Stored data START

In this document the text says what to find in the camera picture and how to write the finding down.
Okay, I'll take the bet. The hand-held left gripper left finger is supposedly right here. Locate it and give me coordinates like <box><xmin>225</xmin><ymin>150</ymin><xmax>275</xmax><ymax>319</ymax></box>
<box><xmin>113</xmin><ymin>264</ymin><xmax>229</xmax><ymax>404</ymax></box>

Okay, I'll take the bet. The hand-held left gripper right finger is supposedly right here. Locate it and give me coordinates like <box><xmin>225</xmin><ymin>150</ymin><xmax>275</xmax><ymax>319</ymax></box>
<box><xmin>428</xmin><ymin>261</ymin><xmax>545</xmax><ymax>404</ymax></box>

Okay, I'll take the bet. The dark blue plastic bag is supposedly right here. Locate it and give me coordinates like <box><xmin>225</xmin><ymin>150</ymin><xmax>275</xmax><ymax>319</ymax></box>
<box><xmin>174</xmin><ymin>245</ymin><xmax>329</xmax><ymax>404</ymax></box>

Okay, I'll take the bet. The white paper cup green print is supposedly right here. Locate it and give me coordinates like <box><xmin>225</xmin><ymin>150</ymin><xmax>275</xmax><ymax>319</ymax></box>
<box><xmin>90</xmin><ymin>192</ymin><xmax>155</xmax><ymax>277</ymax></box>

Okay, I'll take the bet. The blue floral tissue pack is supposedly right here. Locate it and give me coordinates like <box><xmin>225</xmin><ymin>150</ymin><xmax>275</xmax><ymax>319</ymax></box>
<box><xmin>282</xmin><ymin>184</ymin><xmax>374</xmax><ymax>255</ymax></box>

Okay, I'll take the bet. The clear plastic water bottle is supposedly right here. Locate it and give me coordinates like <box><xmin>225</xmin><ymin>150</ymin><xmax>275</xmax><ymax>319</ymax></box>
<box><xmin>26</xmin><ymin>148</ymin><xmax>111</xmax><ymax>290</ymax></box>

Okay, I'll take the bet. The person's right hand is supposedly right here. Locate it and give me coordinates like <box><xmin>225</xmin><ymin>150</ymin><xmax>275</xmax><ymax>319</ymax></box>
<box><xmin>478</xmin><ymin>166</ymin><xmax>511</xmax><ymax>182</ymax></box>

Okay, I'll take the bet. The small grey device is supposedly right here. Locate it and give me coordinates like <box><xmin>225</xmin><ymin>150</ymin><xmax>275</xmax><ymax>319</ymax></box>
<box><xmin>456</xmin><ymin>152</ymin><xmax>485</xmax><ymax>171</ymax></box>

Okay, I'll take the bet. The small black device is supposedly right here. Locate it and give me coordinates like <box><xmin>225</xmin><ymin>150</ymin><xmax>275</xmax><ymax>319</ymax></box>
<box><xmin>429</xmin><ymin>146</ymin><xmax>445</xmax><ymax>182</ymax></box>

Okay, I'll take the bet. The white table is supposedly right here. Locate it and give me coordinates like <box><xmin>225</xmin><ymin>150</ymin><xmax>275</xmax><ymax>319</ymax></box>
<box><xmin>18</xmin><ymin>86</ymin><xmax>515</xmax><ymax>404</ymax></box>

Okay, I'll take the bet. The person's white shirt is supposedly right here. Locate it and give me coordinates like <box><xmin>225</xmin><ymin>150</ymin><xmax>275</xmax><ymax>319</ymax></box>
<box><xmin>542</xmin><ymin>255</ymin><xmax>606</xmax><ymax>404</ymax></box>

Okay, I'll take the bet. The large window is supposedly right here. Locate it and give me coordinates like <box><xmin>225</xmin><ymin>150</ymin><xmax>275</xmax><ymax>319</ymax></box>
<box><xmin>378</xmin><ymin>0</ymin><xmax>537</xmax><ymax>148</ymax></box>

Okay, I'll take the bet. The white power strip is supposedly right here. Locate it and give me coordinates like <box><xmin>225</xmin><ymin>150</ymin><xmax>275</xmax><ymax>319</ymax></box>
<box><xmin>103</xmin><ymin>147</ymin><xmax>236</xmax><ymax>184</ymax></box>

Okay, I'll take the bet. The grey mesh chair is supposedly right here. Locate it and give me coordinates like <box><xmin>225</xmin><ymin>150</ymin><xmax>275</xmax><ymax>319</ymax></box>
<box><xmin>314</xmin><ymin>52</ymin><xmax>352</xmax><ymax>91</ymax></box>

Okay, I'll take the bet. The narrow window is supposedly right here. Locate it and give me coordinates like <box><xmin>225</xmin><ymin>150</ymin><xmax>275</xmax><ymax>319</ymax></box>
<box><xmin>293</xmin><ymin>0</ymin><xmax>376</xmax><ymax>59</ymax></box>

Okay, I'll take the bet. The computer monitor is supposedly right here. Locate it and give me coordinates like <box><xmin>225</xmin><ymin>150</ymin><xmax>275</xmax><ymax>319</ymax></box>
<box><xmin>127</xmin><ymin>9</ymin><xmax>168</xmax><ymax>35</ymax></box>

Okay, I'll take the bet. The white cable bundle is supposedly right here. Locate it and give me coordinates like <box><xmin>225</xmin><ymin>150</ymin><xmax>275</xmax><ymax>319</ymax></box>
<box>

Stored data END

Exercise details: Start at the first line of the entries and stop at the line that contains "Okay, I'll take the bet. The hand-held left gripper left". Repeat every line in that span exactly, and nothing beyond it.

Answer below:
In this document the text says what to find in the camera picture and how to write the finding down.
Okay, I'll take the bet. The hand-held left gripper left finger is supposedly right here. Locate it and give me coordinates like <box><xmin>225</xmin><ymin>150</ymin><xmax>275</xmax><ymax>319</ymax></box>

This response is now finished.